Zero Point

If you’ve ever been injured, you’ve probably shared the following thought:

I had no idea how much I actually needed and used that [toe/pinky/rib/tendon] until it hurt!

It’s a fascinating and wonderful testament to the efficiency of the human body. No part is not essential, yet the loss of function of any of those parts (well, almost any) can be managed by the body’s miraculous ability to compensate and to heal.

About three weeks ago at US Pro Crit National Championships, I took a tumble off the bike. As crashes go, it was a weird one. I flipped over the handlebar and landed curled on my side. I had broken my pelvis, though I wouldn’t know that for certain until much later, after x-rays in the ER. Laying there on the pavement, all I knew was something was very, very wrong.

I tried to keep my cool on the outside, despite panic and fear having hijacked my insides.

Just how bad IS this?

And then, out of that abyss of emotional chaos, a single thought crystallized:

Whatever it is, my body already knows and is already healing it.

It would be another eight hours before I would get the official diagnosis, but from that moment of realization, peace replaced fear. As EMTs and hospital staff moved me from pavement to stretcher to gurney to hospital bed, the cells at the fracture site initiated a complex cascade of signaling that would clot blood around the injury and lay down a network of tissue across the fracture. I did not need to know what a fibroblast was, or even that such a thing existed, for those little cells to get to work, healing me.

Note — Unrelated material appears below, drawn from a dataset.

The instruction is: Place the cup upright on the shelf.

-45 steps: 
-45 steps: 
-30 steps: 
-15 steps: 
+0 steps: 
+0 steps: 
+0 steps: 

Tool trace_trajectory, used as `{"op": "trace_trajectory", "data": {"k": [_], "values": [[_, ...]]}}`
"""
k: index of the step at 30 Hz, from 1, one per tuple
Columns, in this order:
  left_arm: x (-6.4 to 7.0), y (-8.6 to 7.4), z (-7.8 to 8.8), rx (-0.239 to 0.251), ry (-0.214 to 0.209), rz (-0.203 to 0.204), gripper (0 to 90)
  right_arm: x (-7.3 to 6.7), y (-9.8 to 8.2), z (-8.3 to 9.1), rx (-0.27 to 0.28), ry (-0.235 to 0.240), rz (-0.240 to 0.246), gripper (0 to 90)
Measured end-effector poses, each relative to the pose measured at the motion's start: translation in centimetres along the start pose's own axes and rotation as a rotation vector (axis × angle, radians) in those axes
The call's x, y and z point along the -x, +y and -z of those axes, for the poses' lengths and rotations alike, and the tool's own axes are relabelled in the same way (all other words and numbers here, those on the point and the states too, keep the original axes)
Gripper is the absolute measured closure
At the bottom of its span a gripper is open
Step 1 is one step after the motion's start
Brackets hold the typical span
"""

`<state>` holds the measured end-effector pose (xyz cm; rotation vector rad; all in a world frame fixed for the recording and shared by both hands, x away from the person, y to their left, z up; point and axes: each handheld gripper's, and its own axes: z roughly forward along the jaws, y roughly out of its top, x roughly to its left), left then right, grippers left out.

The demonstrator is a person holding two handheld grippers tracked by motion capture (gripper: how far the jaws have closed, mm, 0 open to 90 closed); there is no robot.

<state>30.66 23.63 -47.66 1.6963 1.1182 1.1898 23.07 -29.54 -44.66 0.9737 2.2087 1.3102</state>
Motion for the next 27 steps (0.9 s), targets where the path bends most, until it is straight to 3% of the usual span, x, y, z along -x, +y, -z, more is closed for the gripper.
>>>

It is — literally — awesome.

Thank heavens my body is smarter than me and knows what it is doing, because when injured, I have no idea what to do with myself. If you’ve ever been injured, you’ve probably also shared the realization that healing the physical injury is much easier than healing the emotional fallout.

That part is hard.

Aside from the bummer reality that I am injured, I have much for which to be grateful: this is temporary, I did not need surgery, the prognosis for this type of fracture is excellent, I’ve had access to great healthcare, and I have unbelievable support from family, friends, coaches, team and doctors. But it still sucks. Even if temporary, the losses of mobility, of form, of independence demand a lonely kind of grieving.

A very wise, very wonderful friend reminded me: you have to reset your starting point. From now on, you’re comparing where you are to where you were on that pavement, not to anything before then.

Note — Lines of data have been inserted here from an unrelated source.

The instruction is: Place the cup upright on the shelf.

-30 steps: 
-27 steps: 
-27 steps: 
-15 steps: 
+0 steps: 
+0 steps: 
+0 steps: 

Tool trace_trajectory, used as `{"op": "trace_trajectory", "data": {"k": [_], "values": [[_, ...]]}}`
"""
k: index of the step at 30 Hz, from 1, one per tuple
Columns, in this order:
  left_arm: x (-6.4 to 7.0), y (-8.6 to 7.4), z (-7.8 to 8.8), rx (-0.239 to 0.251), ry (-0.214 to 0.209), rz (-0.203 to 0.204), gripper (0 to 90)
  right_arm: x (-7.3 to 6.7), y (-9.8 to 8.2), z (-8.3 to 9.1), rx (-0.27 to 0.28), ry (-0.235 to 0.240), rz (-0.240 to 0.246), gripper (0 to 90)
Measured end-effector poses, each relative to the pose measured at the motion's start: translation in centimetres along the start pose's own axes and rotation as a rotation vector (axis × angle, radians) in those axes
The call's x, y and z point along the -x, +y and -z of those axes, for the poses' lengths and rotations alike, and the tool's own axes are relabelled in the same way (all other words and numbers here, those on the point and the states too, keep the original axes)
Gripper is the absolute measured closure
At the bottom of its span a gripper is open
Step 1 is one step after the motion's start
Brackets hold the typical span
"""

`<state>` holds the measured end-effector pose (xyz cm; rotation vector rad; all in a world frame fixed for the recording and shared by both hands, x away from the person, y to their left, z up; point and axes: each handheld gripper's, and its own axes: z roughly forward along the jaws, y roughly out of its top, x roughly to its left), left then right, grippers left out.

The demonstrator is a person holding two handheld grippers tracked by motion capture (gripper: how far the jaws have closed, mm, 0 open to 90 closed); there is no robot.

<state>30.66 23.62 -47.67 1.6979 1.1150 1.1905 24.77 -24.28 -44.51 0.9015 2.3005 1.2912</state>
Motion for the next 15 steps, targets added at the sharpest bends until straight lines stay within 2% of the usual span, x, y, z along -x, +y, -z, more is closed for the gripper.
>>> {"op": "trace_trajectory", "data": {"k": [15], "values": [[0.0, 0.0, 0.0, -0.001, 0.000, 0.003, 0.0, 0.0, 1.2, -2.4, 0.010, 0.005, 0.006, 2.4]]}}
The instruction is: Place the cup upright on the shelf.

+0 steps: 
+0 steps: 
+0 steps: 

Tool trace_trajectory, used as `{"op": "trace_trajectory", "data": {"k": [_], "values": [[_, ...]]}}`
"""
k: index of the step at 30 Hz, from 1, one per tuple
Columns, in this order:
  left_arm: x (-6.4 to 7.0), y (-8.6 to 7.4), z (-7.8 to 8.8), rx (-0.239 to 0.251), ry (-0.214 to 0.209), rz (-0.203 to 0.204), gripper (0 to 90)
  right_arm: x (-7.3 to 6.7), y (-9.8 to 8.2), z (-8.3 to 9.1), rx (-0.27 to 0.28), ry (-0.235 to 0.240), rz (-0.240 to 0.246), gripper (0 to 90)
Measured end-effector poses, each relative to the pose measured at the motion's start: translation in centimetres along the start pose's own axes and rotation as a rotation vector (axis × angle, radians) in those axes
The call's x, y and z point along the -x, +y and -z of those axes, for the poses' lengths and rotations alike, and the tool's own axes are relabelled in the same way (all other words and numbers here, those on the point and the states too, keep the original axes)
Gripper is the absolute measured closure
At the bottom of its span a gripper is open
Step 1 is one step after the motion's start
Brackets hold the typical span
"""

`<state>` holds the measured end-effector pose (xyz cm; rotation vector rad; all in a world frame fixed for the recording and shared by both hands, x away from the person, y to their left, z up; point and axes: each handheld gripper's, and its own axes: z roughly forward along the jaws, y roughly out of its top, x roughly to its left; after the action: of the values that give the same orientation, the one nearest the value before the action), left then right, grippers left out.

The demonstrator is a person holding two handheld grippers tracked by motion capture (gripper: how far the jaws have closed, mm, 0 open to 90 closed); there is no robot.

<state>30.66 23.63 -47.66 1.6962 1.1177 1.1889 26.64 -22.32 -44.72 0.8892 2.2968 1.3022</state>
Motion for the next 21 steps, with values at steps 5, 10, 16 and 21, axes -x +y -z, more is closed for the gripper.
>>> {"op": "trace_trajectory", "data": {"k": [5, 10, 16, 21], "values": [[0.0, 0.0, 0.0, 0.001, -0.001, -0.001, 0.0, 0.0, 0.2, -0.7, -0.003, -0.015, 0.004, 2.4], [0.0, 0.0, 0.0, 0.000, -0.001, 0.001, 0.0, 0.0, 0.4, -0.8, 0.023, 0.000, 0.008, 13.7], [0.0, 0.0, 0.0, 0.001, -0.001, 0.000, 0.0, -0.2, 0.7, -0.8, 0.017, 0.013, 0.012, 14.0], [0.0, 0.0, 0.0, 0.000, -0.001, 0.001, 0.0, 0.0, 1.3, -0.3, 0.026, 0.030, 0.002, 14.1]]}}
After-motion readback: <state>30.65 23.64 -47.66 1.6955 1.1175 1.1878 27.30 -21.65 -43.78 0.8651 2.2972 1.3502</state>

Setting my zero point to that moment, I see no loss, only gains and little miracles: from scared and broken on the ground to wheelchair to crutches to one crutch to the thrill of taking unassisted steps. I see my body mobilizing to heal through its own wisdom. I see my heart a little bit broken by the setback, but healed with gratitude for the overwhelm of love and support.

Objectively, none of this is terribly impressive. But I’m not aiming to impress. Just progress. And where I am now is worlds away from my zero point, from scared, broken, unable to move. Compared to that, every step is a celebration. And why not? Why not remove the unnecessary hardship of comparing myself to where I was before the injury? Why not let my heart be glad for small triumphs?

The human body is awesome. I just need to get out of its way and let it heal. And so it is with the spirit. By resetting my zero point, I can get out of my own way, because amazingly, my spirit knows how to heal too.